Generics in C#


  • Use generic types to maximize code reuse, type safety, and performance.
  • The most common use of generics is to create collection classes.
  • The .NET Framework class library contains several new generic collection classes in the System.Collections.Generic namespace. These should be used whenever possible instead of classes such as ArrayList in the System.Collections namespace.
  • You can create your own generic interfaces, classes, methods, events and delegates.
  • Generic classes may be constrained to enable access to methods on particular data types.
  • Information on the types that are used in a generic data type may be obtained at run-time by using reflection.

Why we need generics
The limitations of using non-generic collection classes can be demonstrated by writing a short program that uses the ArrayList collection class from the .NET Framework class library. ArrayList is a highly convenient collection class that can be used without modification to store any reference or value type.
// The .NET Framework 1.1 way to create a list:
System.Collections.ArrayList list1 = new System.Collections.ArrayList();
list1.Add(3);
list1.Add(105);

System.Collections.ArrayList list2 = new System.Collections.ArrayList();
list2.Add("It is raining in Redmond.");
list2.Add("It is snowing in the mountains.");
But this convenience comes at a cost.

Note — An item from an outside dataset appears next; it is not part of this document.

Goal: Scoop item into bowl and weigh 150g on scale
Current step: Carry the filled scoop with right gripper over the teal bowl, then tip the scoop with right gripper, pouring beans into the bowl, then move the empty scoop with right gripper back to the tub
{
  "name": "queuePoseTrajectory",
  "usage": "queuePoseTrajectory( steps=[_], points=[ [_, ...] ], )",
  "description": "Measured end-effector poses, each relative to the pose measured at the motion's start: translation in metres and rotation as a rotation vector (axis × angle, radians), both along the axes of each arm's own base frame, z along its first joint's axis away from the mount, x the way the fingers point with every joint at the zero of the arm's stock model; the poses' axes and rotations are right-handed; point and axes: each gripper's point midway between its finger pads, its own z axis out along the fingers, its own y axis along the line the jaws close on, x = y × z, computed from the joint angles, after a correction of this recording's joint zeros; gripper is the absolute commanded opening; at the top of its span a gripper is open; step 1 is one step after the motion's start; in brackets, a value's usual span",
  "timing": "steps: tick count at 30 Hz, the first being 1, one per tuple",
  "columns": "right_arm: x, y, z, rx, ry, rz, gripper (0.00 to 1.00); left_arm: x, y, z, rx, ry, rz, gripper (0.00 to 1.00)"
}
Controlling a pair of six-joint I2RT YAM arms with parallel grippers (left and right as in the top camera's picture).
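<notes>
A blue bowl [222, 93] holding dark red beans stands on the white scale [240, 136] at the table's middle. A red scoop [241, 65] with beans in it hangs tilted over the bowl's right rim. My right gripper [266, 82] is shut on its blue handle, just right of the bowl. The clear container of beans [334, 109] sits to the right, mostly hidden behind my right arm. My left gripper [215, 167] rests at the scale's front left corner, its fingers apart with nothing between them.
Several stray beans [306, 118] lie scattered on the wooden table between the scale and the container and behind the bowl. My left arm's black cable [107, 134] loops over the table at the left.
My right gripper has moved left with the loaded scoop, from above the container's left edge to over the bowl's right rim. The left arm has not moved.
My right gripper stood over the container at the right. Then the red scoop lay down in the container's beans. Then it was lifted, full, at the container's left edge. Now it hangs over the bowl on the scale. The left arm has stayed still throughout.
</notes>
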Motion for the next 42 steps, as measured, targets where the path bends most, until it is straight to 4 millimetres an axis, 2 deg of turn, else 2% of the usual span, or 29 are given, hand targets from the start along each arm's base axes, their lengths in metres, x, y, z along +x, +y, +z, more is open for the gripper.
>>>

Any reference or value type that is added to an ArrayList is implicitly upcast to Object. If the items are value types, they must be boxed when they are added to the list, and unboxed when they are retrieved. Both the casting and the boxing and unboxing operations decrease performance; the effect of boxing and unboxing can be very significant in scenarios where you must iterate over large collections.
The other limitation is lack of compile-time type checking; because an ArrayList casts everything to Object, there is no way at compile-time to prevent client code from doing something such as this:
System.Collections.ArrayList list = new System.Collections.ArrayList();
// Add an integer to the list.
list.Add(3);
// Add a string to the list. This will compile, but may cause an error later.
list.Add("It is raining in Redmond.");

int t = 0;
// This causes an InvalidCastException to be returned. 
foreach (int x in list)
{
    t += x;
}
// The .NET Framework 2.0 way to create a list
List<int> list1 = new List<int>();

// No boxing, no casting:
list1.Add(3);

// Compile-time error: 
// list1.Add("It is raining in Redmond.");

GenericList<float> list1 = new GenericList<float>();
GenericList<ExampleClass> list2 = new GenericList<ExampleClass>();
GenericList<ExampleStruct> list3 = new GenericList<ExampleStruct>();
Generics are the most powerful feature of C# 2.0. Generics allow you to define
type-safe data structures, without committing to actual data types. This results in a significant performance boost and higher quality code, because you get to reuse data processing algorithms without duplicating type-specific code. In concept, generics are similar to C++ templates, but are drastically different in implementation and capabilities. 
Generics were added to version 2.0 of the C# language and the common language runtime (CLR). Generics introduce to the .NET Framework the concept of type parameters, which make it possible to design classes and methods that defer the specification of one or more types until the class or method is declared and instantiated by client code. For example, by using a generic type parameter T you can write a single class that other client code can use without incurring the cost or risk of runtime casts or boxing operations,


public class Stack
{
   object[] m_Items; 
   public void Push(object item)
   {...}
   public object Pop()
   {...}
}


However, there are two problems with Object-based solutions. The first issue is performance. When using value types, you have to box them in order to push and store them, and unbox the value types when popping them off the stack. Boxing and unboxing incurs a significant performance penalty in their own right, but it also increases the pressure on the managed heap, resulting in more garbage collections, which is not great for performance either. Even when using reference types instead of value types, there is still a performance penalty because you have to cast from an Object to the actual type you interact with and incur the casting cost:

The second (and often more severe) problem with the Object-based solution is type safety. Because the compiler lets you cast anything to and from Object, you lose compile-time type safety. 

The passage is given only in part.